● What the task asks: For each record that follows, restate the text exactly and drop the pictures.

Records from a data collection
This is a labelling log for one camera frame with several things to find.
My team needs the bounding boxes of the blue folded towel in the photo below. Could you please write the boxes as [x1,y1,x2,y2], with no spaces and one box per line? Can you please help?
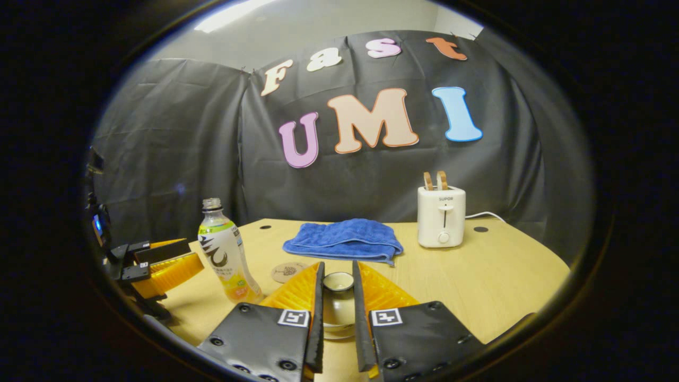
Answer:
[282,218,405,266]

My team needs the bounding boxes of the white toaster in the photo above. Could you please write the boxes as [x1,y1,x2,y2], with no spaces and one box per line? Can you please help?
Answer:
[417,186,467,249]

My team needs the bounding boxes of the beige teacup lid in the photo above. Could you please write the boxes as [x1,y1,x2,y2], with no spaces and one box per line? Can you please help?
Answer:
[323,271,356,326]

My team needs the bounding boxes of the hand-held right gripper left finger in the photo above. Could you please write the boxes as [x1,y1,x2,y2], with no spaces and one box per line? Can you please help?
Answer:
[197,261,325,382]

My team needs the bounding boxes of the clear water bottle white label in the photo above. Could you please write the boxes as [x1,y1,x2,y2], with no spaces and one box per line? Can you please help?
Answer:
[198,198,264,304]

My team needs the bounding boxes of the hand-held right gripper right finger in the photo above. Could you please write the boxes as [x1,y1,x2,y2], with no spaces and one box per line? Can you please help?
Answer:
[352,260,486,382]

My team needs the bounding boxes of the black backdrop cloth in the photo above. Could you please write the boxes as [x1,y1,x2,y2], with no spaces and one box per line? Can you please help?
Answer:
[90,29,595,266]

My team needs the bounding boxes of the round cork coaster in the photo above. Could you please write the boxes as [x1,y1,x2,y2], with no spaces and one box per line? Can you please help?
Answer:
[271,262,309,284]

● Result of the exercise:
This is a labelling log for one camera frame with several things to find.
My team needs the bounding boxes of the blue folded towel in the photo below. Could you please write the boxes as [x1,y1,x2,y2], with no spaces and one box per line? Can you please help?
Answer:
[282,218,405,266]

My team needs the bounding boxes of the white toaster in the photo above. Could you please write the boxes as [x1,y1,x2,y2], with no spaces and one box per line? Can you please help?
Answer:
[417,186,467,249]

My team needs the bounding boxes of the beige teacup lid in the photo above. Could you please write the boxes as [x1,y1,x2,y2], with no spaces and one box per line? Can you please help?
Answer:
[323,271,356,326]

My team needs the bounding boxes of the hand-held right gripper left finger in the photo above. Could you please write the boxes as [x1,y1,x2,y2], with no spaces and one box per line? Can you please help?
Answer:
[197,261,325,382]

My team needs the bounding boxes of the clear water bottle white label in the photo above. Could you please write the boxes as [x1,y1,x2,y2], with no spaces and one box per line? Can you please help?
Answer:
[198,198,264,304]

My team needs the bounding boxes of the hand-held right gripper right finger in the photo above. Could you please write the boxes as [x1,y1,x2,y2], with no spaces and one box per line? Can you please help?
Answer:
[352,260,486,382]

My team needs the bounding boxes of the black backdrop cloth in the photo above. Could you please write the boxes as [x1,y1,x2,y2], with no spaces and one box per line? Can you please help?
Answer:
[90,29,595,266]

My team needs the bounding boxes of the round cork coaster in the photo above. Could you please write the boxes as [x1,y1,x2,y2], with no spaces and one box per line? Can you please help?
Answer:
[271,262,309,284]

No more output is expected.